● **EXERCISE AIM**
Copy precisely the first line of the material below and every later line, stopping with the line that contains "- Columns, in".

● **DATA SHOWN**
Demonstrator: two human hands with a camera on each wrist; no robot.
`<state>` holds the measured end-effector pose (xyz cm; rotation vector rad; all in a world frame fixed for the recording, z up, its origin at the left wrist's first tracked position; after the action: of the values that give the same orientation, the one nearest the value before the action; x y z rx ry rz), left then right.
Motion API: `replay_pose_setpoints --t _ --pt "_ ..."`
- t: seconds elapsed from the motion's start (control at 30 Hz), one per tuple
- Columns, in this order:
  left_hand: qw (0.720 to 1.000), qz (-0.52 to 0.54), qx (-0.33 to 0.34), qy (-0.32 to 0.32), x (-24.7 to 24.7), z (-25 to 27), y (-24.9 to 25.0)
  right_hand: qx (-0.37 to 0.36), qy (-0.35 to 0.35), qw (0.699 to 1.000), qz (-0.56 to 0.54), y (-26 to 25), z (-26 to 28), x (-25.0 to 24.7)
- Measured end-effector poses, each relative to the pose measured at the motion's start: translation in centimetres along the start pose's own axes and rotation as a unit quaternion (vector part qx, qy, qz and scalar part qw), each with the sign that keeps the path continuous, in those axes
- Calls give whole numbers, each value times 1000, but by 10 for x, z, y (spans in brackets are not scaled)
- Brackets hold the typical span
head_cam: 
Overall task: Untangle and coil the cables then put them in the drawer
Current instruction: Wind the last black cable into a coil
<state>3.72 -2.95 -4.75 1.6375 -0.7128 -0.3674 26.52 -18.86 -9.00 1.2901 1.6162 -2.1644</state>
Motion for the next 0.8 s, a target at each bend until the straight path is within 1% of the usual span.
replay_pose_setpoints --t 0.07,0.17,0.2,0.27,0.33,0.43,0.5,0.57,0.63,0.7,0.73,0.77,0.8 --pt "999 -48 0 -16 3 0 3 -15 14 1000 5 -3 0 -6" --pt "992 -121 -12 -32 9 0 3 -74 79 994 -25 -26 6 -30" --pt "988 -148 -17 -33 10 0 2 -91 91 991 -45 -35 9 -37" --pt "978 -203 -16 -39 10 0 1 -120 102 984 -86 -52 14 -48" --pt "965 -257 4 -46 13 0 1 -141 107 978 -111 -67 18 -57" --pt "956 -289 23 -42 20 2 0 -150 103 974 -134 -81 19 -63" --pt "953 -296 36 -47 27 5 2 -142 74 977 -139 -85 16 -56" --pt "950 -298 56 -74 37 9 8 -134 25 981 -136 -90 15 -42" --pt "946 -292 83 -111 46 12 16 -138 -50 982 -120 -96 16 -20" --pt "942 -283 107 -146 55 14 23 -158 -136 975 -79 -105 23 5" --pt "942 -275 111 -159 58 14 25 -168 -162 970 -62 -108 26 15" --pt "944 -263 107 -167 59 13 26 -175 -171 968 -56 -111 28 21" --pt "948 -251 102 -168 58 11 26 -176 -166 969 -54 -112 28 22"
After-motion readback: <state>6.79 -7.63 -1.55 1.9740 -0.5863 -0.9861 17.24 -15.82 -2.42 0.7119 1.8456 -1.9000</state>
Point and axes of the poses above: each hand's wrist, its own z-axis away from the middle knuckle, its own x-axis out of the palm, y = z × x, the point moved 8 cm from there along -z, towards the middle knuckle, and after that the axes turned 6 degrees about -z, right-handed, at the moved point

● **EXERCISE RESPONSE**
Demonstrator: two human hands with a camera on each wrist; no robot.
`<state>` holds the measured end-effector pose (xyz cm; rotation vector rad; all in a world frame fixed for the recording, z up, its origin at the left wrist's first tracked position; after the action: of the values that give the same orientation, the one nearest the value before the action; x y z rx ry rz), left then right.
Motion API: `replay_pose_setpoints --t _ --pt "_ ..."`
- t: seconds elapsed from the motion's start (control at 30 Hz), one per tuple
- Columns, in this order:

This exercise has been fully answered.